Con 50 años recién cumplidos, Cristina Serrano parece una mujer tranquila. Si no satisfecha, al menos consciente de que su situación ha mejorado. El terremoto del 19 de septiembre de 2017 les dejó en la calle. Su edificio, en el sur de Ciudad de México, quedó inhabitable. Miles de edificios sufrieron desperfectos durante el terremoto en la ciudad y los estados aledaños. Otros tantos quedaron inhabitables y otros cayeron. Al menos 230 personas murieron sólo en la capital.
Durante meses, Cristina y los suyos vivieron en tiendas de campaña. En diciembre cambiaron la tienda por una casa de cartón, madera y otros materiales reciclados. Arquitectos de la UNAM, la Universidad Nacional Autónoma de México, fabricaron unas cuantas para las familias del campamento. Principalmente familias con niños. La tienda, dice Cristina, se la cedieron a "Beto Chavelas", que vive solo.
Cristina, su esposo, sus hijos y nietos comparten el campamento con otras nueve o diez familias. Carentes de opciones, Cristina y su familia ocuparon parte del parque de Fuentes y Gálvez, junto a su vieja casa. Ahí siguen un año después, en el área de columpios, junto a una banca de hierro forjado. Vecinos en la misma situación adoptaron soluciones parecidas. Los que pudieron se fueron, los que no, se quedaron en el parque.

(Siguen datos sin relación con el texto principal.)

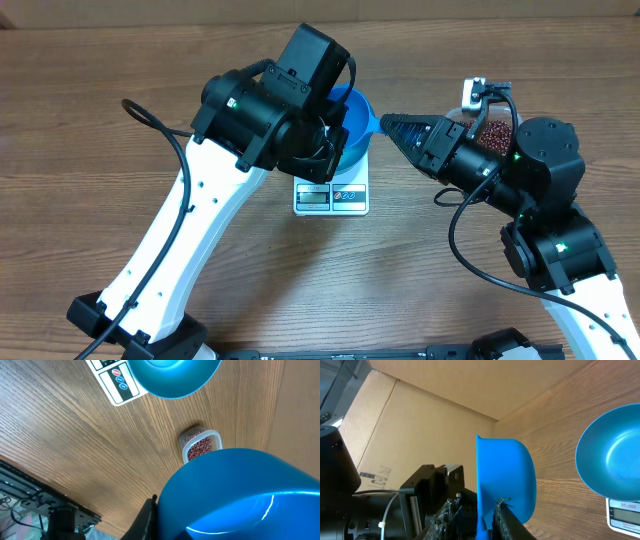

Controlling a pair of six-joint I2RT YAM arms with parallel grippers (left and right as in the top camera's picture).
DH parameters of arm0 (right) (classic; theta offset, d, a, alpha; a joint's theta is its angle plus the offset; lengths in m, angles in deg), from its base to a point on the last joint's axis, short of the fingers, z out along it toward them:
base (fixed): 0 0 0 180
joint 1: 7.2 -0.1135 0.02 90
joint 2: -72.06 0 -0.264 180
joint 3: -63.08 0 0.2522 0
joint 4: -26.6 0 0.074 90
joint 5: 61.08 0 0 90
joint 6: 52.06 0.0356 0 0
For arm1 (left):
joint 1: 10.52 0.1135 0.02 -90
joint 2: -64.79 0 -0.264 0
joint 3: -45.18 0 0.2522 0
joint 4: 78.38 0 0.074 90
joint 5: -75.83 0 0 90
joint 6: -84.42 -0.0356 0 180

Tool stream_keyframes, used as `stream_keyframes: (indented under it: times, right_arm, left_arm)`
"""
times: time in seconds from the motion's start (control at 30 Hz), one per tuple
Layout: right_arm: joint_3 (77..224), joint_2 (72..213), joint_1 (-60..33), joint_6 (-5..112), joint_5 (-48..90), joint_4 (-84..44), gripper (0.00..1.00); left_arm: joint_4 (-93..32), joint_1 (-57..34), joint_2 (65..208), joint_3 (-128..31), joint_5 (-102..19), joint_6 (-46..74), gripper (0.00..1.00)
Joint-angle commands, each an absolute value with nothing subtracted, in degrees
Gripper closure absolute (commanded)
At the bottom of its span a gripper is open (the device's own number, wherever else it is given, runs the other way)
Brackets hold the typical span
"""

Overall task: Scoop item into bowl and weigh 150g on scale
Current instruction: 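Close the right gripper on the scoop handle, then open the left gripper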

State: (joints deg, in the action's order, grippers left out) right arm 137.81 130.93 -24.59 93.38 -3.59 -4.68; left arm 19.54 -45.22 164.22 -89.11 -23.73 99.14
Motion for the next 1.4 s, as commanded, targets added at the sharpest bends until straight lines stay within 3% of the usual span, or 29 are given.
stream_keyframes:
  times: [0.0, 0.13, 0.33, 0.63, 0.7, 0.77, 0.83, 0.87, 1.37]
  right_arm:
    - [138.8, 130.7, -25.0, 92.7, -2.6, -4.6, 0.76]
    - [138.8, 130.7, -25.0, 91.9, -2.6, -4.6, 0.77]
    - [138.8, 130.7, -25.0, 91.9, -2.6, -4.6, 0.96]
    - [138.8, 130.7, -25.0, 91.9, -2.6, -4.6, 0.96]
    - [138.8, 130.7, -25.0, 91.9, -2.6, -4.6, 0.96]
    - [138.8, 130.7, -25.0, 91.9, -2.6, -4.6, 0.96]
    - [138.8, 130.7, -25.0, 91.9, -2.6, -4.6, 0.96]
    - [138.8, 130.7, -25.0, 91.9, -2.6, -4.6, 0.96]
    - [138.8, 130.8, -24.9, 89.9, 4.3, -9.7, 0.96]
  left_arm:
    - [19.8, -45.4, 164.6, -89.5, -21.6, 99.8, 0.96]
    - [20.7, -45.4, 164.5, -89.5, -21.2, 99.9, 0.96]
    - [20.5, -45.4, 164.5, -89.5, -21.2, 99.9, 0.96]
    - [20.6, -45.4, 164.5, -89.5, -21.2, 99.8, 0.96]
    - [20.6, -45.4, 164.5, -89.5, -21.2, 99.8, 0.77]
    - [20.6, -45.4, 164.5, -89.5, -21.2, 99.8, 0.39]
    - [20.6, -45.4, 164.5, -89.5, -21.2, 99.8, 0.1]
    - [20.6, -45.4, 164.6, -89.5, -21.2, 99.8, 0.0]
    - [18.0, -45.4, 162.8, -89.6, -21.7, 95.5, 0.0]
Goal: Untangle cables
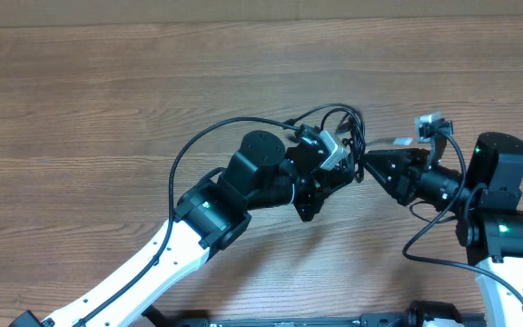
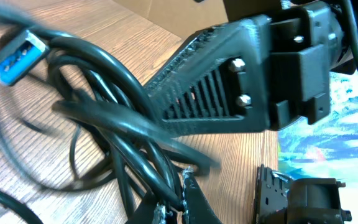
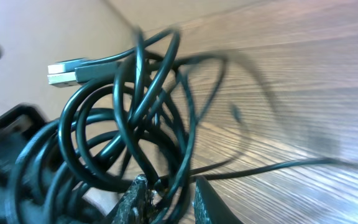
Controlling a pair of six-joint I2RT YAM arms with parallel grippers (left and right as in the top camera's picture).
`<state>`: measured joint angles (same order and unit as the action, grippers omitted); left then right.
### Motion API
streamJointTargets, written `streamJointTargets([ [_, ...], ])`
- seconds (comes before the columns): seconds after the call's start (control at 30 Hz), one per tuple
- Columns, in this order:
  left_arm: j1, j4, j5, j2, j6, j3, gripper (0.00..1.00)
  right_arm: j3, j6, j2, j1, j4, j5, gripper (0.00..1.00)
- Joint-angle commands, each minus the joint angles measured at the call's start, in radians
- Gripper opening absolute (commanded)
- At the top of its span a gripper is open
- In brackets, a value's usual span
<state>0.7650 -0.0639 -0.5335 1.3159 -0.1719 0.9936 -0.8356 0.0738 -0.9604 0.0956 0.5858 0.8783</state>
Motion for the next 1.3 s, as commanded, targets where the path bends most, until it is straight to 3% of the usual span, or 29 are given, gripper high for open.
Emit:
streamJointTargets([
  [0.0, 0.013, 0.019, -0.085, -0.012, 0.065, 0.017, 0.04, -0.003, 0.092, 0.0, -0.003, -0.004, -0.134, 0.19],
  [0.37, -0.105, 0.019, -0.085, -0.075, 0.099, 0.018, 0.04, -0.005, 0.227, 0.002, -0.003, -0.005, -0.121, 0.24],
  [0.43, -0.134, 0.019, -0.085, -0.086, 0.098, 0.018, 0.04, -0.011, 0.241, 0.007, -0.003, -0.004, -0.114, 0.3],
  [0.5, -0.155, 0.019, -0.091, -0.095, 0.098, 0.018, 0.04, -0.023, 0.243, 0.014, -0.003, -0.005, -0.106, 0.45],
  [0.63, -0.17, 0.016, -0.1, -0.096, 0.103, 0.018, 0.04, -0.06, 0.245, 0.033, -0.003, -0.008, -0.068, 0.64],
  [0.73, -0.17, 0.018, -0.107, -0.096, 0.139, 0.018, 0.04, -0.091, 0.261, 0.047, -0.003, -0.008, -0.057, 0.69],
  [0.9, -0.17, 0.018, -0.116, -0.096, 0.185, 0.018, 0.04, -0.133, 0.307, 0.065, -0.003, -0.016, -0.043, 0.71],
  [1.03, -0.169, 0.021, -0.156, -0.096, 0.315, 0.018, 0.04, -0.135, 0.397, 0.068, -0.003, -0.047, -0.02, 0.7],
  [1.17, -0.169, 0.031, -0.224, -0.096, 0.46, 0.018, 0.04, -0.135, 0.511, 0.068, -0.003, -0.067, -0.011, 0.63],
  [1.27, -0.168, 0.061, -0.227, -0.096, 0.472, 0.018, 0.04, -0.135, 0.561, 0.068, -0.003, -0.083, 0.054, 0.59],
])
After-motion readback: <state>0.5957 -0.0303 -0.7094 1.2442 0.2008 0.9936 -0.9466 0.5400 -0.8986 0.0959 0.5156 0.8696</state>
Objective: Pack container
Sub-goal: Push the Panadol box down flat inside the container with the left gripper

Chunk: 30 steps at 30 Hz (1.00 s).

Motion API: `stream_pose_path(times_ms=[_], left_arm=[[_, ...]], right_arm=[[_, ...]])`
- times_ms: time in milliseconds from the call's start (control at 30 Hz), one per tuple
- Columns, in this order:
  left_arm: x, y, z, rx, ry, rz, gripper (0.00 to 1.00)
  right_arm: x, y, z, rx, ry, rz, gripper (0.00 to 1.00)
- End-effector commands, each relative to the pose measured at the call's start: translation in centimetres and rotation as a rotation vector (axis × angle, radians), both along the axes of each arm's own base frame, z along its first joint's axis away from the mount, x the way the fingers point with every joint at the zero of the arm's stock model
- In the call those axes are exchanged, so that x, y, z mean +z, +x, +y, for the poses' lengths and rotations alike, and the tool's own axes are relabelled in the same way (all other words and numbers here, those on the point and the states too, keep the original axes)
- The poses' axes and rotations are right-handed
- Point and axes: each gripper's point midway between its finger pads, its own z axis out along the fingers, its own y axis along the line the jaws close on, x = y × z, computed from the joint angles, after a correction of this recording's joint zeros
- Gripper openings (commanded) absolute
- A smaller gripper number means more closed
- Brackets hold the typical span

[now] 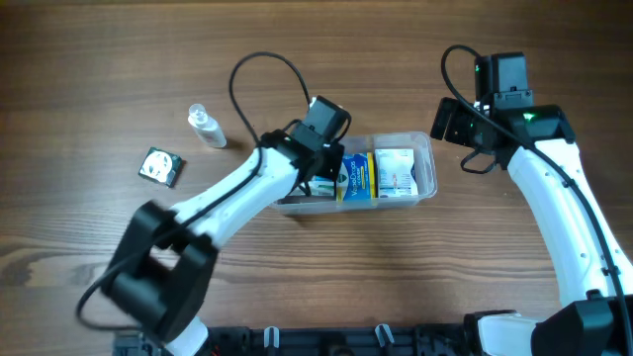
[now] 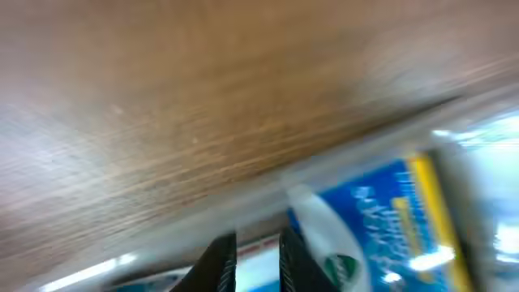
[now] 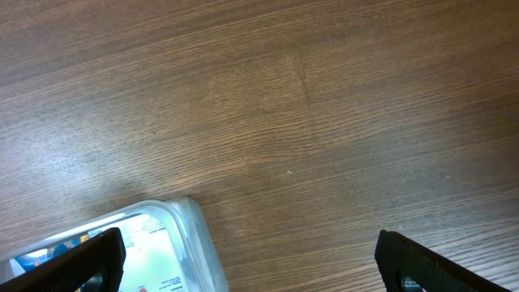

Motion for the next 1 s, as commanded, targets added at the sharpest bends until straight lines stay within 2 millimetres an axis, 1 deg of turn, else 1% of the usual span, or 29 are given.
stream_pose_path(times_ms=[0,67,133,267,467,567,667,700,733,800,967], left_arm=[[4.6,-0.3,0.6,0.021,-0.049,-0.073,0.18],[4.6,-1.0,1.1,0.027,-0.035,-0.048,0.19],[3.8,-2.0,1.8,0.06,-0.016,0.008,0.19],[1.0,-3.6,2.8,0.063,0.063,0.117,0.18],[-3.3,-4.3,3.3,0.063,0.138,0.219,0.22],[-5.3,-4.8,3.4,0.059,0.161,0.27,0.28],[-6.9,-5.2,3.6,0.059,0.189,0.307,0.3],[-7.6,-5.3,3.7,0.06,0.2,0.32,0.29],[-7.8,-5.4,3.8,0.06,0.204,0.325,0.26],[-7.8,-5.2,3.6,0.058,0.2,0.319,0.25],[-6.4,-4.1,2.9,0.056,0.158,0.265,0.32]], right_arm=[[0.0,0.3,-0.4,-0.007,-0.015,-0.001,1.0],[0.0,0.3,-0.4,-0.007,-0.015,-0.001,1.0],[0.0,0.3,-0.4,-0.007,-0.015,-0.001,1.0],[0.0,0.3,-0.4,-0.007,-0.015,-0.001,1.0],[0.0,0.3,-0.4,-0.007,-0.015,-0.001,1.0],[0.0,0.3,-0.4,-0.007,-0.015,-0.001,1.0],[0.0,0.3,-0.4,-0.007,-0.015,-0.001,1.0],[0.0,0.3,-0.4,-0.007,-0.015,-0.001,1.0],[0.0,0.3,-0.4,-0.007,-0.015,-0.001,1.0],[0.0,0.3,-0.4,-0.007,-0.015,-0.001,1.0],[0.0,0.3,-0.4,-0.007,-0.015,-0.001,1.0]])
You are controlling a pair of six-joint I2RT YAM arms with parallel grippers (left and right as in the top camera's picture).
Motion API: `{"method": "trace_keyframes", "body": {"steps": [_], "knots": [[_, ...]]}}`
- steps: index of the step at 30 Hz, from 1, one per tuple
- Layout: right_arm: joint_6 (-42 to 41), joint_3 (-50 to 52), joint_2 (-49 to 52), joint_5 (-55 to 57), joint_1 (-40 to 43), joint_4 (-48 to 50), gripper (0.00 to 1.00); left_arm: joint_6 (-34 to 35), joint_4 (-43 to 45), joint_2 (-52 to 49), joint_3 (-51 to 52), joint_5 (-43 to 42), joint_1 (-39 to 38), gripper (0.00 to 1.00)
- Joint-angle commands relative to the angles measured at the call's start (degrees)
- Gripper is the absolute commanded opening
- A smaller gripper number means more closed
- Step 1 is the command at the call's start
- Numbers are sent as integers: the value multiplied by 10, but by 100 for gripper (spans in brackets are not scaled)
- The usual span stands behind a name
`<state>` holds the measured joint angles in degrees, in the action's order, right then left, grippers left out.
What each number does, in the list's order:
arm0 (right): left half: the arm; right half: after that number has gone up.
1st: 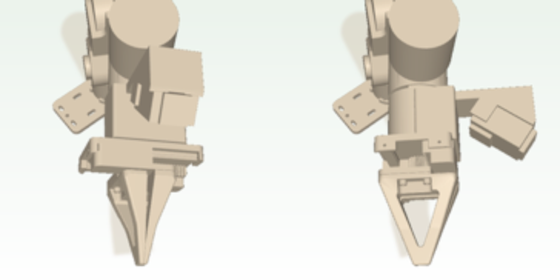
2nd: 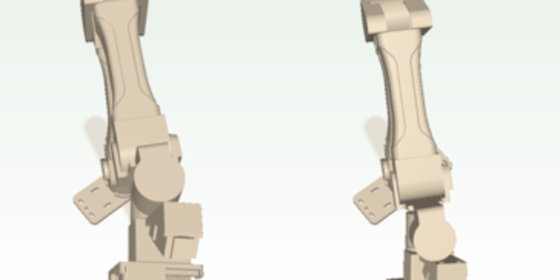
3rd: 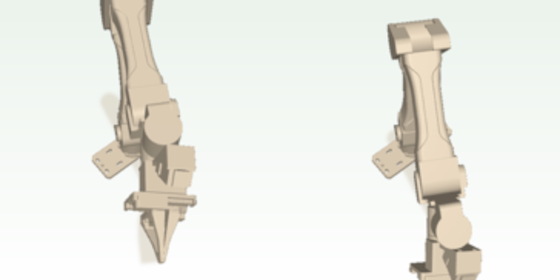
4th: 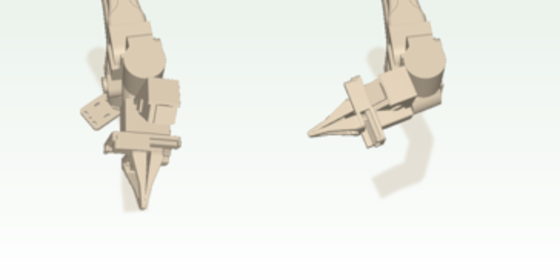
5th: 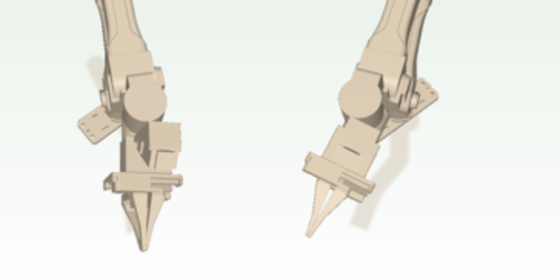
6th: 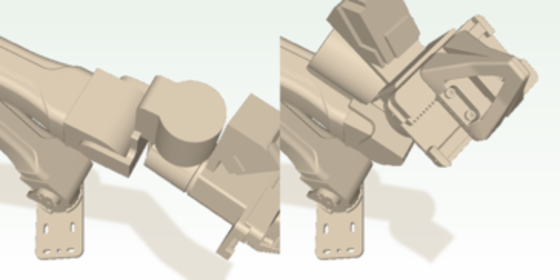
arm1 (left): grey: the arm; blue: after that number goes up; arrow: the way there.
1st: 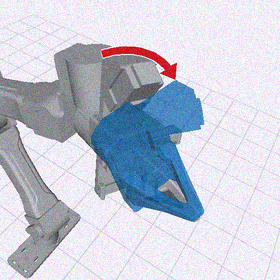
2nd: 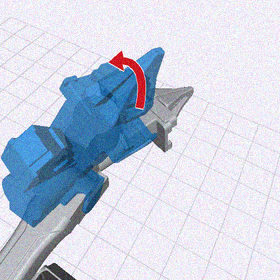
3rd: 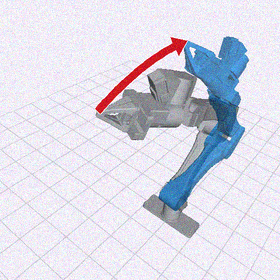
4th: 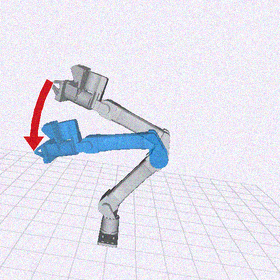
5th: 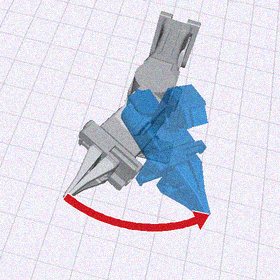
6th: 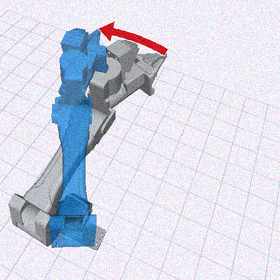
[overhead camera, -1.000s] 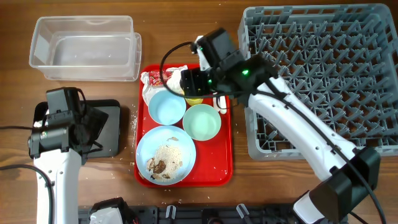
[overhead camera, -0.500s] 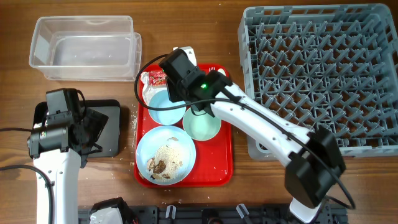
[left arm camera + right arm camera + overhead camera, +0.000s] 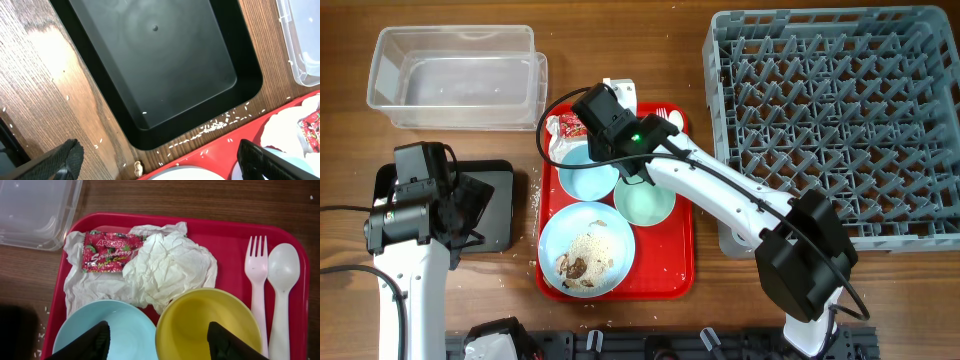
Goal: Sort waste into correct bins and load items into the dishwasher rack
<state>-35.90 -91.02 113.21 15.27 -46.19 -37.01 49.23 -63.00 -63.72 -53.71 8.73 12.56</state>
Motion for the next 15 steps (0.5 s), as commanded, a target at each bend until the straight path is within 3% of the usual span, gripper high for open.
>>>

Este martes, 364 días después del terremoto, muchos siguen ahí, repartidos en tres campamentos. Desde el de Fuentes y Gálvez se ve la vieja casa de Cristina, el quinto piso del edificio 4-A del Multifamiliar Tlalpan. Compuesto de diez inmuebles, uno se cayó durante el temblor y los otros nueve sufrieron daños severos. Desde hace meses, Cristina y el resto pelean con el Gobierno para que les reformen las casas. Que lo haga sin costo para ellos. De momento parece que lo han conseguido, aunque el cambio de administración en diciembre les mantiene intranquilos.
Además de una historia encomiable de supervivencia, la vida en los campamentos es una eterna vuelta al pasado, a los segundos que duró el terremoto, a lo que hicieron los vecinos, a cómo salieron de sus casas. Hay historias que conocen todos: la de Juan Arias, que salió volando por la ventana del cuarto piso del edificio que colapsó, y aún así, pese al vuelo, sobrevivió; la de Nayeli y sus dos hijos, que no pudieron salir y murieron; la de Martha Reyes, madre de Nayeli, que murió de un infarto meses más tarde, después de un mitin político que acabó en batalla campal...
Cristina cuenta que el sismo del año pasado fue el segundo que vivió en la misma casa. De hecho, aunque no lo dice, fue el segundo que vive, el mismo día, en la misma casa: los terremotos de 1985 y 2017 ocurrieron, con 32 años de diferencia, el 19 de septiembre.
"Aquel día estaba con mis hijas", recuerda Cristina. "Había salido temprano, a las 8 de la mañana, trabajaba en una casa limpiando. Volví pronto. Cuando empezó a temblar yo estaba en la cocina, lavando los trastes -la vajilla, las ollas. Todo empezó a moverse y no podíamos salir".
Eran las 13.14. El quinto piso de su edificio se movía escandalosamente. Cristina recuerda el ruido, el bailoteo de aquella mole de cemento. Ella y una de sus hijas se refugiaron en el marco de la puerta del baño. ¿Por qué? Nada más se refugiaron allá, sin pensar. Su otra hija y dos de sus nietos, gemelos de tres años, se quedaron atrapados en el cuarto. La puerta quedó atrancada. No pudieron salir del edificio hasta que acabó de temblar.
Cuando salieron se fueron al parque, se sentaron en una banca. Y ya no han salido de ahí. Este martes, Toño, el esposo de Cristina, barría el paseo del parque, la parte que da a la puerta de la casa. Frente a la puerta han instalado un lavadero. En el lavadero, Cristina guarda el cadáver gigantesco de un insecto en una botella de plástico. Se llama cara de niño. No es venenoso, pero ella cree que sí. Y lo parece. Toño ha echado cemento e impermeabilizante en la base de la casa. Para evitar que entren. Y de paso para que no se cuele la lluvia. Aún no saben cuánto tiempo tendrán que pasar aquí.